Babra Cunningham
Babra Cunningham

Reputation: 2967

Efficient methods of searching vectors for specific int's that meet a condition?

I'm trying to write an efficient operation to search through a vector, specifically identify the existence of three int's (A1, A2, A3) where A1 > A2 && A2 < A3.

So given A {5,3,1,2,3}, the operation with output: [3,1,2], [3,2,3],[5,1,3], [5,1,2]

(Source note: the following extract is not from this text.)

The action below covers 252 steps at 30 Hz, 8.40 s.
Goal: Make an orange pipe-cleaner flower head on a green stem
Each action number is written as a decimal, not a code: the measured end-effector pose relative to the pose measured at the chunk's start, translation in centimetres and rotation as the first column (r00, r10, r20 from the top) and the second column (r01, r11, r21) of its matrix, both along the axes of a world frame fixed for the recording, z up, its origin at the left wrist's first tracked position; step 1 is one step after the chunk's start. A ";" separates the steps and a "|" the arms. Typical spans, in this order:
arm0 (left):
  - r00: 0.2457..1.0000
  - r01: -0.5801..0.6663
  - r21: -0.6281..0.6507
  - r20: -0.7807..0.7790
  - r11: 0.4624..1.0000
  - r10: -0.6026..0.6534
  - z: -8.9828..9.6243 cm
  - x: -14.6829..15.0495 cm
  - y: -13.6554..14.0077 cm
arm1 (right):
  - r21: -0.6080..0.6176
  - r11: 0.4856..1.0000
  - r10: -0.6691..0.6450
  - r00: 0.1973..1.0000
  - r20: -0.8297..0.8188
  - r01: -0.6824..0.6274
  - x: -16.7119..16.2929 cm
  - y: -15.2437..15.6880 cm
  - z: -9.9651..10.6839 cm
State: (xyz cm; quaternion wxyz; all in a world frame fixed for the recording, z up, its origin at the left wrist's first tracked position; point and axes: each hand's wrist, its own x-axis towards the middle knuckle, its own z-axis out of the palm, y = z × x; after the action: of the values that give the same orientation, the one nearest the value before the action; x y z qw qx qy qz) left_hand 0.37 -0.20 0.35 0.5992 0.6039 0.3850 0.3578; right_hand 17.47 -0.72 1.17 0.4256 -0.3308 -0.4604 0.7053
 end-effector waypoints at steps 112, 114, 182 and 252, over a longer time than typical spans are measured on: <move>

The obvious approach would be to use three nested loops:

int my_function()
{
  std::vector<int> A {3,5,3,1,2,3};
  for(auto IT1 = A.begin(); IT != A.end(); IT1++)
  {
    for(auto IT2 = IT1 + 1; IT2 != A.end(); IT2++)
    {
      for(auto IT3 = IT2 + 1; IT3 != A.end(); IT3++)
      {
        if(*IT1 > *IT2 && *IT3 > *IT2)
        {
          //Do stuff
        }
      }
    }
  }
}

Clearly this is very inefficient, are there any known ways of performing an operation such as this in a single loop? Or more efficiently than three nested loops?

Upvotes: 1

Views: 79

Answers (1)

alexeykuzmin0
alexeykuzmin0

Reputation: 6440

If you want to find all such triplets, nothing is asymptotically faster since the number of such triplets can be up to O(N^3).

UP: Hovewer, if you somehow have a guarantee that there're not so much such triplets (let's say you have T = o(N^3) of them), you can write a more efficient algorithm.

Let's iterate through all the elements of the array and try place current element in the middle of the triplet. To do so, we need to maintain two ordered sets of values: one of all the values to the left of current, and sencond - to the right. Here's the code:

// Initialization
std::multiset<int> left;                      // empty set
std::multiset<int> right(A.begin(), A.end()); // set of all elements in A
// Iterations
for (int x : A) {
    right.erase(x);
    for (auto l = left.rbegin(); l != left.rend() && *l > x; ++l) {
        for (auto r = right.rbegin(); r != right.rend() && *r > x; ++r) {
            // Do stuff with triplet *l, x, *r.
        }
    }
    left.insert(x);
}

The complexity of such solution is O(T + NlogN), which is much less than O(N^3) if T is small. The downside is that the triplets are processed in a different order.